WHAT IS EXPECTED: A line qualifies if it holds the string "robot". Copy every qualifying line from the records.

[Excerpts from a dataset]

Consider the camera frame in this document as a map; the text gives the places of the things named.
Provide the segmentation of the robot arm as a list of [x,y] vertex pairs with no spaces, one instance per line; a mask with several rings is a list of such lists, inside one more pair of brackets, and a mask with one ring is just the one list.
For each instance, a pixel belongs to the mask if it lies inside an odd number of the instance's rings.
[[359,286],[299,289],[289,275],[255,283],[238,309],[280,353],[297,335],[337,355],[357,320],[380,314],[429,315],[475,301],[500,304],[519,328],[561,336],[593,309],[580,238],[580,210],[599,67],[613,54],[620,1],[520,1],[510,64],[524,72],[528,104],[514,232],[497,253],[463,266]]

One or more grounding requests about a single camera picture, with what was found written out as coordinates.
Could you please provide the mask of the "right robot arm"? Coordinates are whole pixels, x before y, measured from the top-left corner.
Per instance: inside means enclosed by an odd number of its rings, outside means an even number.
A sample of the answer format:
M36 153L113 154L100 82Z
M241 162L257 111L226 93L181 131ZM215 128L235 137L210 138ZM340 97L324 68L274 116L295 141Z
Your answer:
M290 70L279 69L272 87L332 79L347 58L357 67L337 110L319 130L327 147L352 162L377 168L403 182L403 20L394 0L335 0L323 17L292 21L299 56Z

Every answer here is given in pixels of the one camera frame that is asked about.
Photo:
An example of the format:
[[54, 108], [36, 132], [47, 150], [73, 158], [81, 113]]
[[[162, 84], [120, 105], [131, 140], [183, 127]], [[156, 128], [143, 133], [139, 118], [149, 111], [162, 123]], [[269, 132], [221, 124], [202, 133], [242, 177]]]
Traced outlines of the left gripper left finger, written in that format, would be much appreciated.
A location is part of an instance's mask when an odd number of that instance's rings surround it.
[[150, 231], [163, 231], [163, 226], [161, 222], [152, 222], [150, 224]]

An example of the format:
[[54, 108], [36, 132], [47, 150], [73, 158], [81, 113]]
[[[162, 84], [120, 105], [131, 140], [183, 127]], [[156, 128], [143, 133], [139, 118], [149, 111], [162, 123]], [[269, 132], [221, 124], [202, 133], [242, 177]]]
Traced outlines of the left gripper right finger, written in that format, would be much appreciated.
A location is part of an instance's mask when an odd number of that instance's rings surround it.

RESPONSE:
Provide the segmentation of the robot arm as a list of [x,y] vertex pairs with no spaces, one instance per line; a mask with several rings is a list of such lists, inside one more pair of brackets, and a mask with one ring is just the one list.
Could you please provide the mask of the "right robot arm"? Coordinates are whole pixels, x before y, measured from the top-left corner.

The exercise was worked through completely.